Habertürk
    Takipde Kalın!
      Günlük gelişmeleri takip edebilmek için habertürk uygulamasını indirin
        Tubitak Ansiklopedi Faşizm Nedir?

        İtalya'da doğan ve başta Almanya Nazizmi olmak üzere Avrupa'nın birçok ülkesinde kendine özgü dil, söylem ve eylem biçimleriyle somutlaşan hareket ve tutumdur. Ne ilk ne de sonraki gelişiminde faşizmin bir teorik doktrin kitabı olmamış olduğu için onu eleştirmek amacıyla baz alınabilecek bir referans noktası yoktur. Belki Adolf Hitler'in Kavgam isimli kitabı bir faşizm söylem pratiği olarak görülebilir ama o bile bu türden bir faşizmi, teori olarak çerçeveleyen bir metin değildir. Faşizmin bir hareket olarak en önemli özelliği; eylemi ve pratiği, fikir ve teoriye karşı yüceltmesidir. Nitekim liberalizm, sosyalizm veya anarşizm gibi başka öğretilerin aksine, faşizmin bir teorik referans metni olmadığı gibi düşünürleri ve teorisyenleri de yoktur. O yüzden faşizmi belli bir teoride aramaktan ziyade, eylemsel veya söylemsel bir pratikte belirginleşen özellikleriyle ortaya koymak, faşizm analizi yapanların takip ettiği yol olmuştur.
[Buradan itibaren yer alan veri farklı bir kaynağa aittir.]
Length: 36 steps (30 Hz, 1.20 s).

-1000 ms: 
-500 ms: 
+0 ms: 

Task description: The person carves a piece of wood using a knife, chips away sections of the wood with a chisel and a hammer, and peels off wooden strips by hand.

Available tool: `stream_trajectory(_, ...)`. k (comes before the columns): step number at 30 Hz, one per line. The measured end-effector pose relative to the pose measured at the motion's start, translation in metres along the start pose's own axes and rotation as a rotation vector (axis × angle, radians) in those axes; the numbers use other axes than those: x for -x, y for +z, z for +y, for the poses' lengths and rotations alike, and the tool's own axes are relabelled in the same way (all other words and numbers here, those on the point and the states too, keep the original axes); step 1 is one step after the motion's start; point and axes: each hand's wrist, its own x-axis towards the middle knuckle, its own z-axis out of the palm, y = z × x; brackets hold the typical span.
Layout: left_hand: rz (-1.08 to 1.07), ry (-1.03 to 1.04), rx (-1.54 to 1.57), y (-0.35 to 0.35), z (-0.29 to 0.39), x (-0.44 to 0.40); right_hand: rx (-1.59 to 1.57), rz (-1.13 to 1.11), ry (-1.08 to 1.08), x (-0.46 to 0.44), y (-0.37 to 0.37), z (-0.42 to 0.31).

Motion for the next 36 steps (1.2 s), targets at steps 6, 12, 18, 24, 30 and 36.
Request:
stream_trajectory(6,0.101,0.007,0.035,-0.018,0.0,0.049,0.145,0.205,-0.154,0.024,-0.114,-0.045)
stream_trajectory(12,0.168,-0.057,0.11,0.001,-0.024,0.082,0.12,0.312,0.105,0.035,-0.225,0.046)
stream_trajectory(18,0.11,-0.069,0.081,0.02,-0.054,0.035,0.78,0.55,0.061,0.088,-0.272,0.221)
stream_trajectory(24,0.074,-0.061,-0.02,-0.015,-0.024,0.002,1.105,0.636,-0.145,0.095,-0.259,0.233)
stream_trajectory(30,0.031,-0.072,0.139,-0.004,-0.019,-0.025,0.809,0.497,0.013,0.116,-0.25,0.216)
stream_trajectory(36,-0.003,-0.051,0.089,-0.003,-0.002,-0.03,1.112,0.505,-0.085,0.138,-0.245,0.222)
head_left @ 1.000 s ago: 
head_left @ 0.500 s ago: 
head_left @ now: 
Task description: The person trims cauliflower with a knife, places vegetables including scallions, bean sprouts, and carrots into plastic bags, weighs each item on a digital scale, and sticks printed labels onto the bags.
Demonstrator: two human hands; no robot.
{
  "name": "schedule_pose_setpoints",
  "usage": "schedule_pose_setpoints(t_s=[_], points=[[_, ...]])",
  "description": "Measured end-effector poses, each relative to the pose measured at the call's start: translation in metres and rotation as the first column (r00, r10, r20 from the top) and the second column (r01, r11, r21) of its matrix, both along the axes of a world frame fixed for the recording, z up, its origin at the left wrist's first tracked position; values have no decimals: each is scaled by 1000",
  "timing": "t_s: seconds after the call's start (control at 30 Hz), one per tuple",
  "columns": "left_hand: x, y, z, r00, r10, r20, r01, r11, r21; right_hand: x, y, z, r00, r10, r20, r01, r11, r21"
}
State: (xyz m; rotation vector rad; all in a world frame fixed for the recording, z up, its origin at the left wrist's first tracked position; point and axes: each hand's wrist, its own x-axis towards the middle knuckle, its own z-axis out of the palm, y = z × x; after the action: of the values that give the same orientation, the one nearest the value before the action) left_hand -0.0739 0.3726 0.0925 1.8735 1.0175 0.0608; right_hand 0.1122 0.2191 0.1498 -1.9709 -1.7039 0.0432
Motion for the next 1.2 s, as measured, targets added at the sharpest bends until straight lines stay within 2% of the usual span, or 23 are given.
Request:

        Günümüzde faşizm kavramı herhangi bir hareketi, siyasi veya felsefi doktrini işaret etmekten ziyade hoşgörüsüz, baskıcı ve otoriter kişilik olarak nitelemek üzere başvurulan aşağılayıcı (pejorative) bir sözcüğe dönüşmüş durumdadır. Bunda birçok hareketin, özellikle de sosyalist hareketin kendi karşıtlarına karşı duygularını ifade etmek üzere kavramı bir aşağılama yaftası olarak kullanmasının büyük payı vardır. Oysa kavramın ve ona denk gelen siyasi hareket veya tutumun bir tarihi vardır. 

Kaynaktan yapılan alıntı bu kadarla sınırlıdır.